___ Exercise material ___
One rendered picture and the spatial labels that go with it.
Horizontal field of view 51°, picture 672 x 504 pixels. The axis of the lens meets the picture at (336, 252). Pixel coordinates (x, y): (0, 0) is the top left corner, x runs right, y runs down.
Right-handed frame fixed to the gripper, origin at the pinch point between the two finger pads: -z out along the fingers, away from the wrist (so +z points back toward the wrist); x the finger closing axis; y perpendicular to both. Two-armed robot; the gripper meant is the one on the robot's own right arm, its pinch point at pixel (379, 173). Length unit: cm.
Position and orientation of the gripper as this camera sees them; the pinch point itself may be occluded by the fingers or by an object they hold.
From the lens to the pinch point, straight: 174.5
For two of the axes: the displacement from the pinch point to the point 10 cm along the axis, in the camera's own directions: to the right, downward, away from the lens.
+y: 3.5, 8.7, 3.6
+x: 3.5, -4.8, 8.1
___
Instructions to follow — Transcribe the material exactly, so that no line is lost or altered.

Answer —
One rendered picture and the spatial labels that go with it.
Horizontal field of view 51°, picture 672 x 504 pixels. The axis of the lens meets the picture at (336, 252). Pixel coordinates (x, y): (0, 0) is the top left corner, x runs right, y runs down.
Right-handed frame fixed to the gripper, origin at the pinch point between the two finger pads: -z out along the fingers, away from the wrist (so +z points back toward the wrist); x the finger closing axis; y perpendicular to both. Two-armed robot; the gripper meant is the one on the robot's own right arm, its pinch point at pixel (379, 173). Length unit: cm.
Position and orientation of the gripper as this camera sees them; the pinch point itself may be occluded by the fingers or by an object they hold.
From the lens to the pinch point, straight: 174.5
For two of the axes: the displacement from the pinch point to the point 10 cm along the axis, in the camera's own directions: to the right, downward, away from the lens.
+y: 3.5, 8.7, 3.6
+x: 3.5, -4.8, 8.1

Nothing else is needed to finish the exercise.